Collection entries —
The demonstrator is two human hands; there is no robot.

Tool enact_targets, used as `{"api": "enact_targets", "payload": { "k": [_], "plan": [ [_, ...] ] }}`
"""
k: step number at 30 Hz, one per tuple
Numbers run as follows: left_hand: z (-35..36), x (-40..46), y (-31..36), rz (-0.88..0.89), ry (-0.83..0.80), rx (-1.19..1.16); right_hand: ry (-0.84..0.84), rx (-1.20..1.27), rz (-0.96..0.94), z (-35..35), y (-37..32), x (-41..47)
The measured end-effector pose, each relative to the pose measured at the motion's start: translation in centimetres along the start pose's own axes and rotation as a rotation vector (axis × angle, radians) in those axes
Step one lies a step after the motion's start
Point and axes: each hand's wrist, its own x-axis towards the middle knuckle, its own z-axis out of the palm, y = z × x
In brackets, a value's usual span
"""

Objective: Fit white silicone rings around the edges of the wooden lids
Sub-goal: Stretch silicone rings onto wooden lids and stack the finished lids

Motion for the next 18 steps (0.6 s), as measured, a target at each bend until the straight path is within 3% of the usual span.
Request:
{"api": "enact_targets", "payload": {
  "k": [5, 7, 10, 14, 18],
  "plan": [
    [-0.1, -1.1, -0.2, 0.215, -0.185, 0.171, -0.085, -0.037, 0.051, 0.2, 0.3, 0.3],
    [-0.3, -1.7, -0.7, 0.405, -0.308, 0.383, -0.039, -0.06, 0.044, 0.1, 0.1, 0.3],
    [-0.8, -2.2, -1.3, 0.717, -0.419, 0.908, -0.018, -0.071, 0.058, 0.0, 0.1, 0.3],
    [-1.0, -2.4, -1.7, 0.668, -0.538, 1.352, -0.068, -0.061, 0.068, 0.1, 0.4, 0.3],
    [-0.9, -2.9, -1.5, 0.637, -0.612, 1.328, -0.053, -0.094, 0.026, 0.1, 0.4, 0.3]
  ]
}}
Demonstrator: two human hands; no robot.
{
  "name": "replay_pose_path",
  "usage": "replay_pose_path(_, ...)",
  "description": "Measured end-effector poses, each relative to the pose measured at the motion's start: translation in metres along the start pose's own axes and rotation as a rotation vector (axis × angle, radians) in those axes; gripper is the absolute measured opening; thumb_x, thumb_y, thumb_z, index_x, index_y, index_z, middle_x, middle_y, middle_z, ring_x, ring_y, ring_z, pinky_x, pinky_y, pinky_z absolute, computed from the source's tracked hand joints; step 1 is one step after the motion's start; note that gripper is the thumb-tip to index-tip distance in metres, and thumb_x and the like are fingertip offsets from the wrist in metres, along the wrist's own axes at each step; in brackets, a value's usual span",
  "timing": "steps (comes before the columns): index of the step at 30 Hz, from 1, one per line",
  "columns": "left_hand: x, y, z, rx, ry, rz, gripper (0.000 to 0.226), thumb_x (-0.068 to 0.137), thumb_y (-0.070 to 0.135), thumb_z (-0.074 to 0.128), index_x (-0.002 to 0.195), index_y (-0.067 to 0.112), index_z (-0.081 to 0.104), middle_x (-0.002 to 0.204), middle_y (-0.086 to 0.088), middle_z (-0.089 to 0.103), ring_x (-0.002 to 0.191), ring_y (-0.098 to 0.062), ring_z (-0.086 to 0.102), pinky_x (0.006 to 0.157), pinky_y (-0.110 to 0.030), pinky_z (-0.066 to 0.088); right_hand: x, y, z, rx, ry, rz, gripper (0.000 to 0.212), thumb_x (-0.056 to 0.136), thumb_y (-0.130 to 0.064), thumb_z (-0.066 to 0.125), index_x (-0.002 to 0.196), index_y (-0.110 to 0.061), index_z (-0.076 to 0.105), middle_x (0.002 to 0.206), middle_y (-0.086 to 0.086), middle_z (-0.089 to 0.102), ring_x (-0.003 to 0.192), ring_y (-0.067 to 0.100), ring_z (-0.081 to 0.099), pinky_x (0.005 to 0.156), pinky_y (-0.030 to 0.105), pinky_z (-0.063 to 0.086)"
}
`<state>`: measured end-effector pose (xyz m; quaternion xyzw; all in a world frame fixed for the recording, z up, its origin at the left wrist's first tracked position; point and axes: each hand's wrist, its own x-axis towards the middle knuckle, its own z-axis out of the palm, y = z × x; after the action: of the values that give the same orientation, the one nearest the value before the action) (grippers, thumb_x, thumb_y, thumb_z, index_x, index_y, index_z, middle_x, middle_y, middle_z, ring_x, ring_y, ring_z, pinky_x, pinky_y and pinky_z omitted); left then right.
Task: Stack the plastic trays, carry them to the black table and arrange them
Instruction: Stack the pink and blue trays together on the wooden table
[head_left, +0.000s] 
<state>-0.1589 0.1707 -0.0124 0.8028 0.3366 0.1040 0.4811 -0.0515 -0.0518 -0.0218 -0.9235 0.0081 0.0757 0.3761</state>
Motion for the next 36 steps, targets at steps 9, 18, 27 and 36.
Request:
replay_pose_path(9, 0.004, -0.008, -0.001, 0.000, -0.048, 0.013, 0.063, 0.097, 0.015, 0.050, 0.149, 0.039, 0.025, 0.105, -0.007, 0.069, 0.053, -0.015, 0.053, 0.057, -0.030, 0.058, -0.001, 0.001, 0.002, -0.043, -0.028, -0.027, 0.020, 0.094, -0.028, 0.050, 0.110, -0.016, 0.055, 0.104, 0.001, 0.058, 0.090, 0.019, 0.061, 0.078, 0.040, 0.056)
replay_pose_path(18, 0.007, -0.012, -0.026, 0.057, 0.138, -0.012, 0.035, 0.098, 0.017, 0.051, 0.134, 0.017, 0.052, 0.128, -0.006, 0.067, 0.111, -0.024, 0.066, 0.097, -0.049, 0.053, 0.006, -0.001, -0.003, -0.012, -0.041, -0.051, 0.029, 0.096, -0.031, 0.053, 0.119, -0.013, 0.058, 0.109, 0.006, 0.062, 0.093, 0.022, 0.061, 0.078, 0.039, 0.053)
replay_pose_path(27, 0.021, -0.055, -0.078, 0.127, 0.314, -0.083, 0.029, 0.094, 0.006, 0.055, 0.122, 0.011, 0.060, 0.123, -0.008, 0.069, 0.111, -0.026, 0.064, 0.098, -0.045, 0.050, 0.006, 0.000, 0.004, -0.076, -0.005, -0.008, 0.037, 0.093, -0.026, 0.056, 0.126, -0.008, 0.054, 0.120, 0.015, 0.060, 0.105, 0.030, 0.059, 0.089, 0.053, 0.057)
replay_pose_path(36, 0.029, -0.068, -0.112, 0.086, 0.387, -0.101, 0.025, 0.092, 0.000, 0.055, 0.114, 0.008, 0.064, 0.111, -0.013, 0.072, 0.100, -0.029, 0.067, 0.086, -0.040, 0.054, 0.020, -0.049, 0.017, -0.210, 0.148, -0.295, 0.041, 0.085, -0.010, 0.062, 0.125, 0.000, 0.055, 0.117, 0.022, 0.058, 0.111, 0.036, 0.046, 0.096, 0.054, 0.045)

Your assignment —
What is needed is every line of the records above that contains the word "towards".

Answer box —
Point and axes: each hand's wrist, its own x-axis towards the middle knuckle, its own z-axis out of the palm, y = z × x
`<state>`: measured end-effector pose (xyz m; quaternion xyzw; all in a world frame fixed for the recording, z up, its origin at the left wrist's first tracked position; point and axes: each hand's wrist, its own x-axis towards the middle knuckle, its own z-axis out of the palm, y = z × x; after the action: of the values that give the same orientation, the one nearest the value before the action) (grippers, thumb_x, thumb_y, thumb_z, index_x, index_y, index_z, middle_x, middle_y, middle_z, ring_x, ring_y, ring_z, pinky_x, pinky_y and pinky_z omitted); left then right.

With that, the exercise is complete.